Using the material below, print the line that contains "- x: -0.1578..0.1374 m", the line that contains "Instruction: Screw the", and every line in between, exactly and nothing else.

• _The data_

>>>>

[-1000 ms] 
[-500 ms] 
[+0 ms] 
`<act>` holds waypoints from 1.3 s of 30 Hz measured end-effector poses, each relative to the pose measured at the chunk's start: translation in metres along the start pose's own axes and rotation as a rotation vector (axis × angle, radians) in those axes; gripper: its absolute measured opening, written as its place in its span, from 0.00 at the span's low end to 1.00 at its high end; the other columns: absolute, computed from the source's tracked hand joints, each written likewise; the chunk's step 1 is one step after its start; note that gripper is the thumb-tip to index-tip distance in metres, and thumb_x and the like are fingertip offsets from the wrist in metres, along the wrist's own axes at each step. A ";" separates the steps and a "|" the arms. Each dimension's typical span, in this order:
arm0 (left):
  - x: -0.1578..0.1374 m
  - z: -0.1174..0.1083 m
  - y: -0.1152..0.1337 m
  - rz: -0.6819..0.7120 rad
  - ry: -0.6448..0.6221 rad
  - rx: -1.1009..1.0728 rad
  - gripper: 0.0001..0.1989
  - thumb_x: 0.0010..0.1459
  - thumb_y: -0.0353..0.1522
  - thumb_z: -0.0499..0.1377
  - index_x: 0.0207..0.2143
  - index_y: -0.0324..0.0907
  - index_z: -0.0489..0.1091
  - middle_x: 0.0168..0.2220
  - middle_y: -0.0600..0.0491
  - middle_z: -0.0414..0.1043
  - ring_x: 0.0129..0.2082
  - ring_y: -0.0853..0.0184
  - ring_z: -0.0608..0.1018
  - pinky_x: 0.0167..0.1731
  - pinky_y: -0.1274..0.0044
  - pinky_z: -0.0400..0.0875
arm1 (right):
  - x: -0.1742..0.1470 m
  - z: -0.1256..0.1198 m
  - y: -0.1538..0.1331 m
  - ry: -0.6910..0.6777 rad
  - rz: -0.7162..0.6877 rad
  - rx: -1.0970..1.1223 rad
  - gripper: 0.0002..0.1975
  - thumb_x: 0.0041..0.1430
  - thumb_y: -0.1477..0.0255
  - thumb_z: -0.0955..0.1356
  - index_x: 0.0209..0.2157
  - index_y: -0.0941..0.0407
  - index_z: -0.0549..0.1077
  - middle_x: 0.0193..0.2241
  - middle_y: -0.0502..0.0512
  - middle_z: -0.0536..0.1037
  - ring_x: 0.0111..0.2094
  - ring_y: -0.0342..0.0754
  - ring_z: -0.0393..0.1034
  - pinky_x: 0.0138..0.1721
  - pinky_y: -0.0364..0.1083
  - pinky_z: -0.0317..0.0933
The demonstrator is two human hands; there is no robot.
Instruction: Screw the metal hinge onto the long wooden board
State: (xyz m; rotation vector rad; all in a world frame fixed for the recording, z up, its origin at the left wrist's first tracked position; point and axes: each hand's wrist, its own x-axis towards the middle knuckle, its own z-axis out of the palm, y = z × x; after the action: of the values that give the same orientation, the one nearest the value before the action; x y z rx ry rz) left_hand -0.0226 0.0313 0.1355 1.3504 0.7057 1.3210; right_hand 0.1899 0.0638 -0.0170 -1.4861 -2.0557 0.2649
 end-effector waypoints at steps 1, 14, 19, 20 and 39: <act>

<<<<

• _Response to this task_
  - x: -0.1578..0.1374 m
  - z: -0.1174..0.1083 m
  - y: -0.1152..0.1337 m
  - rz: -0.6819..0.7120 rad
  - ry: -0.6448..0.6221 rad
  - rx: -1.1009..1.0728 rad
  - gripper: 0.0001..0.1989
  - thumb_x: 0.0010..0.1459
  - thumb_y: -0.0353..0.1522
  - thumb_z: -0.0499..0.1377
  - index_x: 0.0207..0.2143
  - index_y: -0.0324..0.0907
  - index_z: -0.0489..0.1091
  - middle_x: 0.0168..0.2220
  - middle_y: -0.0600..0.0491
  - middle_z: -0.0414..0.1043
  - ring_x: 0.0129..0.2082
  - ring_y: -0.0853..0.0184
  - ring_z: -0.0608..0.1018
  - pinky_x: 0.0167..0.1731
  - pinky_y: -0.1274..0.0044
  - pinky_z: -0.0400..0.0875
arm1 (right):
  - x: -0.1742..0.1470 m
  - z: -0.1256..0.1198 m
  - y: -0.1538..0.1331 m
  - ry: -0.6910..0.6777 rad
  - rz: -0.7162..0.6877 rad
  - rx: -1.0970..1.1223 rad
  - gripper: 0.0002..0.1975
  - thumb_x: 0.0041..0.1430
  - thumb_y: -0.1477..0.0255
  - thumb_z: -0.0955..0.1356
  - index_x: 0.0209..0.2157
  - index_y: -0.0941..0.0407
  - index_z: -0.0549..0.1077
  - middle_x: 0.0193..0.2241
  - middle_y: -0.0502..0.0512
  - middle_z: -0.0536..0.1037
  - ring_x: 0.0111..0.2094
  - ring_y: -0.0342..0.0754
  - ring_z: -0.0393..0.1034
  - pinky_x: 0.0138..0.1721
  - pinky_y: -0.0364..0.1083
  - pinky_z: -0.0317..0.0933
The demonstrator is two human hands; there is no robot.
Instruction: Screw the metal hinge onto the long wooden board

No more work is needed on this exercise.